隣からはスゥスゥという寝息が聞こえ、リヴァイは顔を横に向けた。
隣で眠っているのはリリア、足を怪我して以降ベッドに横になって眠るようになったリヴァイは、毎日リリアと同じベッドで長時間きちんと寝るようになった。


(変わるもんだな…)


リヴァイは眠っているリリアの髪の毛をすくった。
彼女の髪の毛は兄であるエルヴィンが死んでから色が抜けてしまい金髪から銀髪へと変わってしまった。
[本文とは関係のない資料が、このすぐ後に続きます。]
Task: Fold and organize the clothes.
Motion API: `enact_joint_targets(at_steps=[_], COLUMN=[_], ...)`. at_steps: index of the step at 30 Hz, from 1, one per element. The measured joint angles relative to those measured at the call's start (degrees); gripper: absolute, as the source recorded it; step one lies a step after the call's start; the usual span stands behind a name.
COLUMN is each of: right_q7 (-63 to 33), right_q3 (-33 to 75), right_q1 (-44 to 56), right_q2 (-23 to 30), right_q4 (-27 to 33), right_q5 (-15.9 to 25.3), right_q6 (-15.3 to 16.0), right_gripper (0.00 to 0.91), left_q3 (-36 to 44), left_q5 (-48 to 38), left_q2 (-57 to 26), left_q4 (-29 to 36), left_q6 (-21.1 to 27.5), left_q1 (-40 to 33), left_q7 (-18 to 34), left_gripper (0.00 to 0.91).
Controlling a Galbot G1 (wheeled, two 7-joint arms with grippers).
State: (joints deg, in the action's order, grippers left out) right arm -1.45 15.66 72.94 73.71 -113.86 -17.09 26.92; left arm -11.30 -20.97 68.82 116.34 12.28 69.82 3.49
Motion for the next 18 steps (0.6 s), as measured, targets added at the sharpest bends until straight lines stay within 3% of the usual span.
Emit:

何年経過してもその髪の色は戻らず、リヴァイはもしかしたら自分自身に何か精神的な不安を与えるような事があるのではと考えたこともあった。
その髪が最近、金色に戻りつつある。


(この調子ならもう数ヶ月で完全に戻りそうだな)


優しく頭を撫でるとリリアがゆっくり目を開けた。


「リヴァイ……おはよう」
「おはよう。まだ寝てていいぞ」
「んんん……」


目を擦りながらリヴァイに近付き抱きついてきた。


「うぅう〜……リヴァイぃ、イチャイチャする」
「起きてすぐイチャイチャすんのか。俺は構わねぇが」


頬をすり寄せてくるリリアを抱きしめ髪の毛や額に優しくキスを落とす。
するとリヴァイは自分の腹部がドンドンと叩かれている事に気付いた。
嫌になったリリアが小突いているのだろうか。